Required action: In the listing, find every line that has the string "instance" and copy it.

☆ ☆ ☆ ☆ ☆

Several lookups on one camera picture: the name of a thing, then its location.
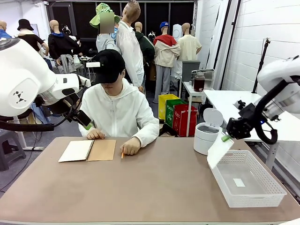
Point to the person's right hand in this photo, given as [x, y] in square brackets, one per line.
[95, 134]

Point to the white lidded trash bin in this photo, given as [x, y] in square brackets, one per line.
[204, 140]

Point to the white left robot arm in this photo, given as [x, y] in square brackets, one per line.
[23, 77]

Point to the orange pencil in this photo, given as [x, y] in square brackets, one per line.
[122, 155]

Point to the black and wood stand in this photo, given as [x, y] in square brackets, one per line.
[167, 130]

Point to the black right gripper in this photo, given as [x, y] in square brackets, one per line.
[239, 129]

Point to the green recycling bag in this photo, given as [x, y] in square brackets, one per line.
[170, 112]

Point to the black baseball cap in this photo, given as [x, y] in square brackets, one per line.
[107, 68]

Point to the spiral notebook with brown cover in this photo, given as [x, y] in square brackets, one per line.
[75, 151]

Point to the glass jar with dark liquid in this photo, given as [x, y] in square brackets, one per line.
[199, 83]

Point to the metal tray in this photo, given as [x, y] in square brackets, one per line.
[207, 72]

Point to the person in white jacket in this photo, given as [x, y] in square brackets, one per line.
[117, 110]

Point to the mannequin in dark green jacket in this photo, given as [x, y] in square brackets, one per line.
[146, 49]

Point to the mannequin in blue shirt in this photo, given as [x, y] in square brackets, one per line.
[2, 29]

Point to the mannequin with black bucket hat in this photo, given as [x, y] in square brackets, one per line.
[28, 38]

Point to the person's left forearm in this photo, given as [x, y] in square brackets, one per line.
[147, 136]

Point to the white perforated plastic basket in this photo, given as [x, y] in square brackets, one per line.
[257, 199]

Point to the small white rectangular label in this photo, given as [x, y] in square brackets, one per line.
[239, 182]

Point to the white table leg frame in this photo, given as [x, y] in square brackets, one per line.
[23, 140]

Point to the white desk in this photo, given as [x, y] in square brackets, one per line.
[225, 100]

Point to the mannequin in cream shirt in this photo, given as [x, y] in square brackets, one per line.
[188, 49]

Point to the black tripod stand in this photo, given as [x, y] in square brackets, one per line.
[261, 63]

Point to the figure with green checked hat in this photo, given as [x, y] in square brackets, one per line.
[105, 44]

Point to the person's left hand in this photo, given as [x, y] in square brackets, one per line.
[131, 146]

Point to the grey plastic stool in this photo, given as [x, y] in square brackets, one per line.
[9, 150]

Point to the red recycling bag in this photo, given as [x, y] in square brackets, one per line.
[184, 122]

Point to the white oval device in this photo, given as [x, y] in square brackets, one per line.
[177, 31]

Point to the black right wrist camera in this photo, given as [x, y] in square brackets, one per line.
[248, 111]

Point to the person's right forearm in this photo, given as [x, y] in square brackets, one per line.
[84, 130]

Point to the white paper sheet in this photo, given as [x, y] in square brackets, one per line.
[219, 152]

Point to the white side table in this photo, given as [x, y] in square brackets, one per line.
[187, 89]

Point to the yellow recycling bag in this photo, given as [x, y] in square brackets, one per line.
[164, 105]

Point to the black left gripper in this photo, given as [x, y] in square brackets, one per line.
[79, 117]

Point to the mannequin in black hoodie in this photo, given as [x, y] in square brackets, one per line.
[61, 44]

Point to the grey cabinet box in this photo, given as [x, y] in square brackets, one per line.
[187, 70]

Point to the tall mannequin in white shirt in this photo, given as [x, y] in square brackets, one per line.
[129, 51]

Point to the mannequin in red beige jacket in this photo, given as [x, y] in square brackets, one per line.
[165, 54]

☆ ☆ ☆ ☆ ☆

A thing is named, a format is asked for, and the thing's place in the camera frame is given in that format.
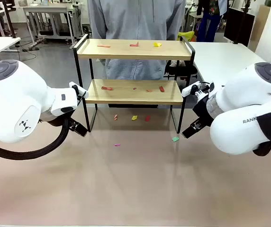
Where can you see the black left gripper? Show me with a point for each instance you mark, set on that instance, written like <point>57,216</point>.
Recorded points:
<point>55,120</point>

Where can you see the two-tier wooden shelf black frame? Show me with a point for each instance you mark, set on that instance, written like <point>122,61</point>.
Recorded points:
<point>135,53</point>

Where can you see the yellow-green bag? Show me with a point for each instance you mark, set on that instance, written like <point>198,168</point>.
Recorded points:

☆ ☆ ☆ ☆ ☆

Solution to the exercise:
Where can you see the black left gripper? Show me with a point for each instance you mark, set on that instance, written like <point>57,216</point>.
Where can you see the two-tier wooden shelf black frame? Show me with a point for each instance you mark, set on that instance, written like <point>122,61</point>.
Where can you see the yellow-green bag? Show me with a point for each instance you mark, set on that instance, written like <point>198,168</point>.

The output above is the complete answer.